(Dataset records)
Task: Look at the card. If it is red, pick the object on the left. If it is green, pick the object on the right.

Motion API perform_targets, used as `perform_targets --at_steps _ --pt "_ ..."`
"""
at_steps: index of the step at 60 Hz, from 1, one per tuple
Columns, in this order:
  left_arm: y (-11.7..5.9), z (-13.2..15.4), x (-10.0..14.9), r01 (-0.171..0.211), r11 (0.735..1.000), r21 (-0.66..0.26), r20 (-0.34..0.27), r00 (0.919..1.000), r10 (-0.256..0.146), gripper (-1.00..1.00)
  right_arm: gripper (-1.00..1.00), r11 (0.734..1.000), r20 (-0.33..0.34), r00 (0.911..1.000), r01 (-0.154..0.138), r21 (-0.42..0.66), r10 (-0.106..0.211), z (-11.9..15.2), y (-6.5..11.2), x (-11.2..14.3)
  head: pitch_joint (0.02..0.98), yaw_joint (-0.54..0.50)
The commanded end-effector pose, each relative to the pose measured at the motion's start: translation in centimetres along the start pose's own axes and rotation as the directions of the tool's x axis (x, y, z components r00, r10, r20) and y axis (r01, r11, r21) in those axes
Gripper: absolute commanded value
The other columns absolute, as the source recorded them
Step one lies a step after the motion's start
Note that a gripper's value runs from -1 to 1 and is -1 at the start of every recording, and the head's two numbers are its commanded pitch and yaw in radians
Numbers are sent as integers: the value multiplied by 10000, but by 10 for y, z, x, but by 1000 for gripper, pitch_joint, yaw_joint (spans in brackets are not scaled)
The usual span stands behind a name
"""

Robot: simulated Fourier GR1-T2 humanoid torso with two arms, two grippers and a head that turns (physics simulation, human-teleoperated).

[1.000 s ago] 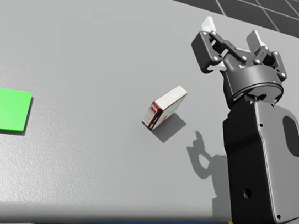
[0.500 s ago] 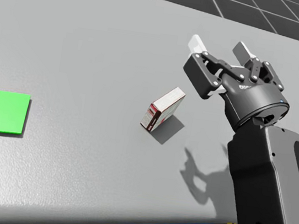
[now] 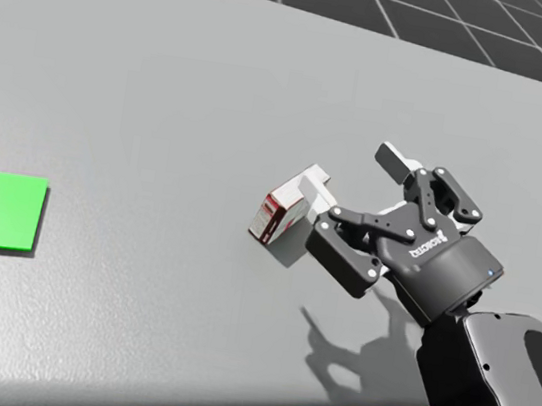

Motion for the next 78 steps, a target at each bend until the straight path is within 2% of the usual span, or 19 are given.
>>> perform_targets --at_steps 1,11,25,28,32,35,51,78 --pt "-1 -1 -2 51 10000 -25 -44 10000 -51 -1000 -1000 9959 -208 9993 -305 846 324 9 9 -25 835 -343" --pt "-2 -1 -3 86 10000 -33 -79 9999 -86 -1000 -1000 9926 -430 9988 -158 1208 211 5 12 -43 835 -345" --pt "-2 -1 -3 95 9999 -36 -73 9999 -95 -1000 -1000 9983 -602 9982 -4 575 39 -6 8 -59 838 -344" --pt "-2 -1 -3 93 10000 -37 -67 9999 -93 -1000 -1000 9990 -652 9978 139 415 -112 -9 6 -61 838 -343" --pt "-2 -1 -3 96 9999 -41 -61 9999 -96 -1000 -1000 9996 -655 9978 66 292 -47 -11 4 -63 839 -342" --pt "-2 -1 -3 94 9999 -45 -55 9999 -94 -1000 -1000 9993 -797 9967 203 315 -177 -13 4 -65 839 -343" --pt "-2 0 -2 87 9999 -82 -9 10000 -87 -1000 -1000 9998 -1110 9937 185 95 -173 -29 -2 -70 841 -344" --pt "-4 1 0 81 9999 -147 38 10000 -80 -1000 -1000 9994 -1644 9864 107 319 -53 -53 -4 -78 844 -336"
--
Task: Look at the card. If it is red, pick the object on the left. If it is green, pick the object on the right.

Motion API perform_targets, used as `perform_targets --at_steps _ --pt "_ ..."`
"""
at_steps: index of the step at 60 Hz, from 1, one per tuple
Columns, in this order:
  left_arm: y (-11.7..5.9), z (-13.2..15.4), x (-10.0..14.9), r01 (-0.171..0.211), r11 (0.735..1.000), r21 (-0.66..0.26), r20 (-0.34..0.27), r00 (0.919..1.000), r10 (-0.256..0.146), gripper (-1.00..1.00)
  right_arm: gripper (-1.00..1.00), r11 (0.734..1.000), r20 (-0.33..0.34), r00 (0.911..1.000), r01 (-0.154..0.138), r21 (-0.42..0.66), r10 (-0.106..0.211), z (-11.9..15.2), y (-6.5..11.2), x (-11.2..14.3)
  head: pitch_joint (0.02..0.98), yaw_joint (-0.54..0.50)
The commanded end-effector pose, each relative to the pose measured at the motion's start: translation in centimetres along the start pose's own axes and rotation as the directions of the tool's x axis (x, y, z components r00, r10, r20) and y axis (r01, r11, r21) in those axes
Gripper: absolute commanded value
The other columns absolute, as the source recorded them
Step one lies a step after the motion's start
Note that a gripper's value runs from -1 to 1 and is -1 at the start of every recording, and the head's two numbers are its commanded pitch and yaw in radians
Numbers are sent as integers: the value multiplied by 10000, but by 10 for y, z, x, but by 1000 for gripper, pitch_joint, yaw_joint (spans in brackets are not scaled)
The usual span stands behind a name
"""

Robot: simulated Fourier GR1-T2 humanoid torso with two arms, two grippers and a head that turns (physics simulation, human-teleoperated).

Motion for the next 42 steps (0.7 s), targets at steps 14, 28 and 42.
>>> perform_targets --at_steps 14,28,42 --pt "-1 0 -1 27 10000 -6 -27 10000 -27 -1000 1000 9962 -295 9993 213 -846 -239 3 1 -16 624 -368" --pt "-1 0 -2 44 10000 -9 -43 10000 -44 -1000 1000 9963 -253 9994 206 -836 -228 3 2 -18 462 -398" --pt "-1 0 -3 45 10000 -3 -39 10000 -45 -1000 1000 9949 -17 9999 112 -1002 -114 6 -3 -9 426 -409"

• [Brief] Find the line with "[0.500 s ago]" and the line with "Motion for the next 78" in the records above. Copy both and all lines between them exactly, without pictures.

• [Solved problem]
[0.500 s ago] 
[now] 

Motion for the next 78 steps, a target at each bend until the straight path is within 2% of the usual span, or 19 are given.

No further output remains.